**Task details**
Repeat the whole listing below with nothing added or dropped.

**Supplied records**
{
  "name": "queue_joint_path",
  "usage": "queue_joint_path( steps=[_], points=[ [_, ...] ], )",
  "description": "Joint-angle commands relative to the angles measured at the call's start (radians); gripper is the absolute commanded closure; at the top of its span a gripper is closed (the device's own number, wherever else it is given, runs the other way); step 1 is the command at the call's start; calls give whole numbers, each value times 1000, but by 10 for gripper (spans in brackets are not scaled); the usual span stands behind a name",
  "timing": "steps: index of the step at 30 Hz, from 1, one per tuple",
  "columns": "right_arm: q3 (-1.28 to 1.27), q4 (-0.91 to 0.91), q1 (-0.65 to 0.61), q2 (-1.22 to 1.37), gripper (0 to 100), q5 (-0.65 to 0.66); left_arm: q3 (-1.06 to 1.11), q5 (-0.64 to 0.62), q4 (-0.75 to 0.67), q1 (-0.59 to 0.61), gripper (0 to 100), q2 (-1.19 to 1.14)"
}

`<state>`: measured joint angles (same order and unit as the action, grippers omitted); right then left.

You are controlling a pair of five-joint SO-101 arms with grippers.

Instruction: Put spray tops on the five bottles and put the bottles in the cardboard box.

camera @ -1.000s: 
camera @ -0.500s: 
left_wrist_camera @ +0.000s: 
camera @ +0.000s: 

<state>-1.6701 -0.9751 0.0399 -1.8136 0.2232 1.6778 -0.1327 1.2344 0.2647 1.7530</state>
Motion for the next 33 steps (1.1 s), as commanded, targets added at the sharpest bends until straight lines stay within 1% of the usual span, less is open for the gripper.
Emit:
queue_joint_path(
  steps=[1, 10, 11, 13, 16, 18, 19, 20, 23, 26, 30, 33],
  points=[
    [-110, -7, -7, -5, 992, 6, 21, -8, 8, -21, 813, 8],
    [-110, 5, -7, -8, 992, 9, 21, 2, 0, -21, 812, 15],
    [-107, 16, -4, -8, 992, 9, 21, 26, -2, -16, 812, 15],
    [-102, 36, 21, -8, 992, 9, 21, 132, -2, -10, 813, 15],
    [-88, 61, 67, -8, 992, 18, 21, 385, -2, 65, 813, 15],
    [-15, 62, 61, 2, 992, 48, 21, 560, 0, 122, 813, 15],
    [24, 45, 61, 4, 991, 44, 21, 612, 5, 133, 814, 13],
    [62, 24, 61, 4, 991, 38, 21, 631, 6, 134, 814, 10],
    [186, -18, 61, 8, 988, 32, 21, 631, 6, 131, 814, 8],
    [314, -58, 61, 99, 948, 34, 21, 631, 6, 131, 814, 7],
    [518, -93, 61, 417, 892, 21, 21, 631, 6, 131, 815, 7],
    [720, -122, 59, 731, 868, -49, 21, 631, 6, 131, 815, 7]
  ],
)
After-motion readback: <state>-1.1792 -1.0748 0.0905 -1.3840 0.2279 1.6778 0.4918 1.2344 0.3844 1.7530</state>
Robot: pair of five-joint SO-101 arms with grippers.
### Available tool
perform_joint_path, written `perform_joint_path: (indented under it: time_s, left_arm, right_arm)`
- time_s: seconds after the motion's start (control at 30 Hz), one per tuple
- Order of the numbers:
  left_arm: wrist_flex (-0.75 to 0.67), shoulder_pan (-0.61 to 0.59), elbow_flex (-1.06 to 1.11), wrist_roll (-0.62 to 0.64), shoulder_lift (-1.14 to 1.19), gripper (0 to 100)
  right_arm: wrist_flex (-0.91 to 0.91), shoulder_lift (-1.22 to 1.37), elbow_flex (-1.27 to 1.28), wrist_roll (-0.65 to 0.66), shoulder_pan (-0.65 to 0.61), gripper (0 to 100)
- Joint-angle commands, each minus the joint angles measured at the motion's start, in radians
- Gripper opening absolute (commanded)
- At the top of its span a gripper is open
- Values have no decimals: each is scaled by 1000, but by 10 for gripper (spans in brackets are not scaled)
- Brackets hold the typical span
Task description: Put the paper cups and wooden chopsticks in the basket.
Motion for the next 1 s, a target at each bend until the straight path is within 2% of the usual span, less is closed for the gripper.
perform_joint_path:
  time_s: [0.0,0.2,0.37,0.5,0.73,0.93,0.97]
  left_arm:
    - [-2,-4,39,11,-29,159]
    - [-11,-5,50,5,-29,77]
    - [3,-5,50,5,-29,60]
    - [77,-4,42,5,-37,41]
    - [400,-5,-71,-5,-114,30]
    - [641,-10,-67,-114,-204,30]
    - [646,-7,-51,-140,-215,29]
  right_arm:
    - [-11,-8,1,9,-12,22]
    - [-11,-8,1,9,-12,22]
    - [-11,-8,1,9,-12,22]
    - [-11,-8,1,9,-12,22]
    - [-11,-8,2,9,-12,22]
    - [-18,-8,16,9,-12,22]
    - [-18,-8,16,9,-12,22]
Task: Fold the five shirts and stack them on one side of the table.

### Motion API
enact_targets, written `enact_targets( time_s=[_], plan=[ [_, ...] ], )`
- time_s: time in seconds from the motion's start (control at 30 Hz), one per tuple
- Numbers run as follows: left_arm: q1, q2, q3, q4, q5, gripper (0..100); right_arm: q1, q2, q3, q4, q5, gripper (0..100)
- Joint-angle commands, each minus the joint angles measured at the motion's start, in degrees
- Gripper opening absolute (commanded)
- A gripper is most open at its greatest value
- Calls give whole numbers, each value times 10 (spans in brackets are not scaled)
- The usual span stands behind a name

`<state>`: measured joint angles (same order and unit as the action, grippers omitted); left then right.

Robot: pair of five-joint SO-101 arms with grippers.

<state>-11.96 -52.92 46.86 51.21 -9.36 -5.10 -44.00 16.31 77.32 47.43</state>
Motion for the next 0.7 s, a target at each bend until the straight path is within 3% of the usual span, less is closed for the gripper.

**Problem solution**
{
  "name": "queue_joint_path",
  "usage": "queue_joint_path( steps=[_], points=[ [_, ...] ], )",
  "description": "Joint-angle commands relative to the angles measured at the call's start (radians); gripper is the absolute commanded closure; at the top of its span a gripper is closed (the device's own number, wherever else it is given, runs the other way); step 1 is the command at the call's start; calls give whole numbers, each value times 1000, but by 10 for gripper (spans in brackets are not scaled); the usual span stands behind a name",
  "timing": "steps: index of the step at 30 Hz, from 1, one per tuple",
  "columns": "right_arm: q3 (-1.28 to 1.27), q4 (-0.91 to 0.91), q1 (-0.65 to 0.61), q2 (-1.22 to 1.37), gripper (0 to 100), q5 (-0.65 to 0.66); left_arm: q3 (-1.06 to 1.11), q5 (-0.64 to 0.62), q4 (-0.75 to 0.67), q1 (-0.59 to 0.61), gripper (0 to 100), q2 (-1.19 to 1.14)"
}

`<state>`: measured joint angles (same order and unit as the action, grippers omitted); right then left.

You are controlling a pair of five-joint SO-101 arms with grippers.

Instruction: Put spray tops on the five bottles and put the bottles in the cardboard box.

camera @ -1.000s: 
camera @ -0.500s: 
left_wrist_camera @ +0.000s: 
camera @ +0.000s: 

<state>-1.6701 -0.9751 0.0399 -1.8136 0.2232 1.6778 -0.1327 1.2344 0.2647 1.7530</state>
Motion for the next 33 steps (1.1 s), as commanded, targets added at the sharpest bends until straight lines stay within 1% of the usual span, less is open for the gripper.
Emit:
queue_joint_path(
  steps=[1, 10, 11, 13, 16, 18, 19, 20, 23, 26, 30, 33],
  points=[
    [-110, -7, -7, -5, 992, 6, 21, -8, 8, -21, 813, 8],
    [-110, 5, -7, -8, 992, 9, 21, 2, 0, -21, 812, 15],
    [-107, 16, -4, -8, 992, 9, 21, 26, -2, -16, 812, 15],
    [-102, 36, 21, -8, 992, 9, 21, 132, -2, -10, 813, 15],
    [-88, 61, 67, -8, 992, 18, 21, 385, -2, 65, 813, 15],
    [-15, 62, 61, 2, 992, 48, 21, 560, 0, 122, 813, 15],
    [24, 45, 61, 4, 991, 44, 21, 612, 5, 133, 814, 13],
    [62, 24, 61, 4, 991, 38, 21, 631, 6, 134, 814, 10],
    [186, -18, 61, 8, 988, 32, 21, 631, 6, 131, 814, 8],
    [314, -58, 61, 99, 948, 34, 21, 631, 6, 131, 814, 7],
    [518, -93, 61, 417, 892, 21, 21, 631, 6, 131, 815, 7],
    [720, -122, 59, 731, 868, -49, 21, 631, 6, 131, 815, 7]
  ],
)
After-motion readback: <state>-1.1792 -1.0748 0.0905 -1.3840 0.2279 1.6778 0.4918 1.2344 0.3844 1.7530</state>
Robot: pair of five-joint SO-101 arms with grippers.
### Available tool
perform_joint_path, written `perform_joint_path: (indented under it: time_s, left_arm, right_arm)`
- time_s: seconds after the motion's start (control at 30 Hz), one per tuple
- Order of the numbers:
  left_arm: wrist_flex (-0.75 to 0.67), shoulder_pan (-0.61 to 0.59), elbow_flex (-1.06 to 1.11), wrist_roll (-0.62 to 0.64), shoulder_lift (-1.14 to 1.19), gripper (0 to 100)
  right_arm: wrist_flex (-0.91 to 0.91), shoulder_lift (-1.22 to 1.37), elbow_flex (-1.27 to 1.28), wrist_roll (-0.65 to 0.66), shoulder_pan (-0.65 to 0.61), gripper (0 to 100)
- Joint-angle commands, each minus the joint angles measured at the motion's start, in radians
- Gripper opening absolute (commanded)
- At the top of its span a gripper is open
- Values have no decimals: each is scaled by 1000, but by 10 for gripper (spans in brackets are not scaled)
- Brackets hold the typical span
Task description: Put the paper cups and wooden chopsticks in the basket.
Motion for the next 1 s, a target at each bend until the straight path is within 2% of the usual span, less is closed for the gripper.
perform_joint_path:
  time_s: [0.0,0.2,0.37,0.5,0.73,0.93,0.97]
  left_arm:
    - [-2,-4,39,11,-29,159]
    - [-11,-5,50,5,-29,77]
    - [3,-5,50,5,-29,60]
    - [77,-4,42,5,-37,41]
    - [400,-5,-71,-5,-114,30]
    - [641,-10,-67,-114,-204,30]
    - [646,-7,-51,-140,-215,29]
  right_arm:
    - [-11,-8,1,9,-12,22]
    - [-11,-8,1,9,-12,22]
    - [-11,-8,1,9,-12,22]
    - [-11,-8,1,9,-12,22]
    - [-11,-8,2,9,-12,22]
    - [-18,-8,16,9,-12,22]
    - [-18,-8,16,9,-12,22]
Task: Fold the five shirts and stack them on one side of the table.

### Motion API
enact_targets, written `enact_targets( time_s=[_], plan=[ [_, ...] ], )`
- time_s: time in seconds from the motion's start (control at 30 Hz), one per tuple
- Numbers run as follows: left_arm: q1, q2, q3, q4, q5, gripper (0..100); right_arm: q1, q2, q3, q4, q5, gripper (0..100)
- Joint-angle commands, each minus the joint angles measured at the motion's start, in degrees
- Gripper opening absolute (commanded)
- A gripper is most open at its greatest value
- Calls give whole numbers, each value times 10 (spans in brackets are not scaled)
- The usual span stands behind a name

`<state>`: measured joint angles (same order and unit as the action, grippers omitted); left then right.

Robot: pair of five-joint SO-101 arms with grippers.

<state>-11.96 -52.92 46.86 51.21 -9.36 -5.10 -44.00 16.31 77.32 47.43</state>
Motion for the next 0.7 s, a target at each bend until the straight path is within 3% of the usual span, less is closed for the gripper.

This answer has no further content.